:: THE INPUT ::
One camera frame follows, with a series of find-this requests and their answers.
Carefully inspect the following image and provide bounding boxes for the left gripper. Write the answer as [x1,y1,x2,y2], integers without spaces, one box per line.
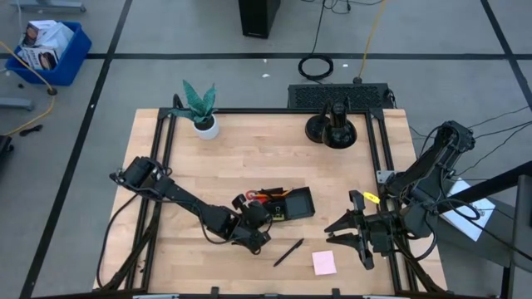
[230,193,273,256]

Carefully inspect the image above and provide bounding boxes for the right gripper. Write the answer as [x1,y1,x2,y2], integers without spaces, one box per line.
[323,189,402,272]

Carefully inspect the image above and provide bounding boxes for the red handled scissors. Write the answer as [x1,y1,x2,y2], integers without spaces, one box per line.
[244,189,268,203]

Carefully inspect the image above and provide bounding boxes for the black mesh desk organizer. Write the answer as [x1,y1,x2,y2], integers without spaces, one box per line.
[249,186,316,224]

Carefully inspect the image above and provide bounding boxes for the pink sticky note pad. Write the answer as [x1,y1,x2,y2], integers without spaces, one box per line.
[311,249,338,277]

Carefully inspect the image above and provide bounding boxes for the black desk lamp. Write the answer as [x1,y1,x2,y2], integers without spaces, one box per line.
[304,97,358,150]

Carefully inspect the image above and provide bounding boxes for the green plant in white pot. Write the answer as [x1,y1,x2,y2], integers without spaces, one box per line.
[172,79,220,141]

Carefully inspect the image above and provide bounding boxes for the white paper sheet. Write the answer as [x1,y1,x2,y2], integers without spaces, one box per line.
[439,178,497,243]

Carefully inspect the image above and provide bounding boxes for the black perforated computer case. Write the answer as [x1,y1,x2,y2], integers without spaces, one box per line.
[287,82,395,111]

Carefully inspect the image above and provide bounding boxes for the black computer tower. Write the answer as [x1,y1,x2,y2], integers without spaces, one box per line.
[238,0,282,40]

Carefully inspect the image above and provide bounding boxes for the small black floor object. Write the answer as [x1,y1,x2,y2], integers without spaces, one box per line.
[19,124,44,137]

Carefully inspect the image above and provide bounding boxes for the blue plastic bin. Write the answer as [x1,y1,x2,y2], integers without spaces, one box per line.
[4,20,93,87]

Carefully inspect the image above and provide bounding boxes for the grey cart leg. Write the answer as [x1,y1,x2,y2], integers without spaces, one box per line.
[10,0,87,14]
[0,97,35,111]

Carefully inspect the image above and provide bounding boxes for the small white printed box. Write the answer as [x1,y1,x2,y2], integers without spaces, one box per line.
[17,46,60,71]

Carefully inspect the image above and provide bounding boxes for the large white printed box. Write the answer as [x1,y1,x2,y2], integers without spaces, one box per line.
[18,19,76,53]

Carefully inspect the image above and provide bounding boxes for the black coiled cable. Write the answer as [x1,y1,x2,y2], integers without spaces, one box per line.
[297,0,335,82]

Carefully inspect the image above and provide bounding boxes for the grey metal post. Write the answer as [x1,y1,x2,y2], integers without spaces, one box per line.
[507,174,532,299]

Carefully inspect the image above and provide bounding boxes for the black diagonal frame beam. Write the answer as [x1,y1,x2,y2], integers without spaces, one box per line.
[427,159,532,217]

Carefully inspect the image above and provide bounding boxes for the thin black floor cable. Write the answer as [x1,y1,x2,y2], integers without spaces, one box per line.
[465,105,532,130]
[456,122,532,176]

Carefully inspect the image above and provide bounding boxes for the yellow hanging cable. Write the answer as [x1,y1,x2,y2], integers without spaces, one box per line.
[0,39,58,138]
[357,0,387,81]

:: REQUIREMENT ::
The data above must be written out again without alteration, and the pictures in them must be excluded.

:: YOUR RESPONSE ::
One camera frame follows, with a series of find-this requests and their answers.
Carefully inspect the following image and provide bounding boxes for the left gripper. Write the answer as [x1,y1,x2,y2], integers without spaces, one box per line.
[230,193,273,256]

Carefully inspect the image above and provide bounding boxes for the right gripper. Write the answer as [x1,y1,x2,y2], integers without spaces, one box per line.
[323,189,402,272]

Carefully inspect the image above and provide bounding boxes for the red handled scissors. Write the answer as [x1,y1,x2,y2], integers without spaces, one box per line.
[244,189,268,203]

Carefully inspect the image above and provide bounding boxes for the black mesh desk organizer. Write the answer as [x1,y1,x2,y2], integers without spaces, one box per line.
[249,186,316,224]

Carefully inspect the image above and provide bounding boxes for the pink sticky note pad. Write the answer as [x1,y1,x2,y2], integers without spaces, one box per line.
[311,249,338,277]

Carefully inspect the image above and provide bounding boxes for the black desk lamp. Write the answer as [x1,y1,x2,y2], integers without spaces, one box per line.
[304,97,358,150]

Carefully inspect the image above and provide bounding boxes for the green plant in white pot. Write the answer as [x1,y1,x2,y2], integers without spaces, one box per line.
[172,79,220,141]

Carefully inspect the image above and provide bounding boxes for the white paper sheet. Write the answer as [x1,y1,x2,y2], integers without spaces, one box per line.
[439,178,497,243]

Carefully inspect the image above and provide bounding boxes for the black perforated computer case. Write the answer as [x1,y1,x2,y2], integers without spaces, one box per line.
[287,82,395,111]

Carefully inspect the image above and provide bounding boxes for the black computer tower. Write the answer as [x1,y1,x2,y2], integers without spaces, one box per line.
[238,0,282,40]

Carefully inspect the image above and provide bounding boxes for the small black floor object. Write the answer as [x1,y1,x2,y2], integers without spaces, one box per line.
[19,124,44,137]

Carefully inspect the image above and provide bounding boxes for the blue plastic bin. Write the answer as [x1,y1,x2,y2], integers without spaces, one box per line.
[4,20,93,87]

Carefully inspect the image above and provide bounding boxes for the grey cart leg. Write the answer as [x1,y1,x2,y2], integers without spaces, one box per line.
[10,0,87,14]
[0,97,35,111]

Carefully inspect the image above and provide bounding boxes for the small white printed box. Write the answer as [x1,y1,x2,y2], integers without spaces, one box per line.
[17,46,60,71]

Carefully inspect the image above and provide bounding boxes for the large white printed box. Write the answer as [x1,y1,x2,y2], integers without spaces, one box per line.
[18,19,76,53]

Carefully inspect the image above and provide bounding boxes for the black coiled cable. Write the answer as [x1,y1,x2,y2], integers without spaces, one box per line.
[297,0,335,82]

Carefully inspect the image above and provide bounding boxes for the grey metal post. Write the answer as [x1,y1,x2,y2], integers without spaces, one box per line.
[507,174,532,299]

Carefully inspect the image above and provide bounding boxes for the black diagonal frame beam. Write the answer as [x1,y1,x2,y2], integers without spaces, one box per line.
[427,159,532,217]

Carefully inspect the image above and provide bounding boxes for the thin black floor cable. Write the answer as [x1,y1,x2,y2], integers without spaces, one box per line.
[465,105,532,130]
[456,122,532,176]

Carefully inspect the image above and provide bounding boxes for the yellow hanging cable. Write the answer as [x1,y1,x2,y2], integers without spaces, one box per line.
[0,39,58,138]
[357,0,387,81]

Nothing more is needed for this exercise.